Facial nerve paralysis is a common problem that involves the paralysis of any structures innervated by the facial nerve. The pathway of the facial nerve is long and relatively convoluted, and so there are a number of causes that may result in facial nerve paralysis. The most common is Bell's palsy, an idiopathic disease that may only be diagnosed by exclusion.
A thorough medical history and physical examination are the first steps in making a diagnosis.

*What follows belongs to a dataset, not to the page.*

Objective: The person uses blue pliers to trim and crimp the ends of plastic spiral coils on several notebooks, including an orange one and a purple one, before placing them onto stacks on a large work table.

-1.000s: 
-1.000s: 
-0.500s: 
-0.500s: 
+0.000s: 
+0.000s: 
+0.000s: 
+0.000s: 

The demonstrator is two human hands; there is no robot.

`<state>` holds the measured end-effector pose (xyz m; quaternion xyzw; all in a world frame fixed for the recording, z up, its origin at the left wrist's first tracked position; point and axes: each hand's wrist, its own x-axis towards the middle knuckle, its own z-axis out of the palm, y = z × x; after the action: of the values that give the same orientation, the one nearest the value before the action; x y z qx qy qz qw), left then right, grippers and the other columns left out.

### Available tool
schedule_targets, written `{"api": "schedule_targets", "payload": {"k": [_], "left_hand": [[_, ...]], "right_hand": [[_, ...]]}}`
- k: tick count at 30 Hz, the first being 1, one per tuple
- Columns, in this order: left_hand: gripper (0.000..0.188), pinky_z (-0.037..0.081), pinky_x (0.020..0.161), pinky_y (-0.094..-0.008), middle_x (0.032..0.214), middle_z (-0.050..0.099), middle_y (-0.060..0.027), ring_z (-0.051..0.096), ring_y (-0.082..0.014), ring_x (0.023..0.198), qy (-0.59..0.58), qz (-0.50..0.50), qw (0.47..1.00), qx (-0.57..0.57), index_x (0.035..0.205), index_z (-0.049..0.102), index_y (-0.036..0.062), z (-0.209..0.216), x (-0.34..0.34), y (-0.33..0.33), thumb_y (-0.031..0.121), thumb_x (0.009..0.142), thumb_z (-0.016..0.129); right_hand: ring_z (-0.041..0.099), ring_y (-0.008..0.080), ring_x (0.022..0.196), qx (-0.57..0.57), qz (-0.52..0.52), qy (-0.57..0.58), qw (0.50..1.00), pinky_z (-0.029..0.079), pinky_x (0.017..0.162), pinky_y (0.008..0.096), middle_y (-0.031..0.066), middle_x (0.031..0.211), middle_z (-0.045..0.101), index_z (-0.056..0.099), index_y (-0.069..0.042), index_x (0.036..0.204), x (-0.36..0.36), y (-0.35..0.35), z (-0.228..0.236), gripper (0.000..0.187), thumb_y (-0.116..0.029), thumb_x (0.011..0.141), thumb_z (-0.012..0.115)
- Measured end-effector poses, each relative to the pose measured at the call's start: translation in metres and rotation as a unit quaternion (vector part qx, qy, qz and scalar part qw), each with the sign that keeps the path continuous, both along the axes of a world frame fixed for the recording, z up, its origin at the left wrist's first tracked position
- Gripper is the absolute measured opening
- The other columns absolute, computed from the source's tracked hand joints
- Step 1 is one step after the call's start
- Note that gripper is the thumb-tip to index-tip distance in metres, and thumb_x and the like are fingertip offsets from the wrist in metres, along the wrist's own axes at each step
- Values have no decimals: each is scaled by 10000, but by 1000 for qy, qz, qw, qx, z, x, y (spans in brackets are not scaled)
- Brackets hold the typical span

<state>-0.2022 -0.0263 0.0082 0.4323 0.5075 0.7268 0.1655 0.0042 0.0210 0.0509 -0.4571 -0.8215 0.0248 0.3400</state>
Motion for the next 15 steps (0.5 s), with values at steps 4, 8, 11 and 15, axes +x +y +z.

During the physical examination, a distinction must first be made between paralysis and paresis (incomplete paralysis). Not surprisingly, paralysis is far more serious and requires immediate treatment. It must also be determined whether the forehead is involved in the motor defect or not. This is usually accomplished by assessing how well a patient can raise her eyebrows. The question is an important one because it helps determine if the lesion is in the upper motor neuron component of the facial nerve, or in its lower motor neuron component.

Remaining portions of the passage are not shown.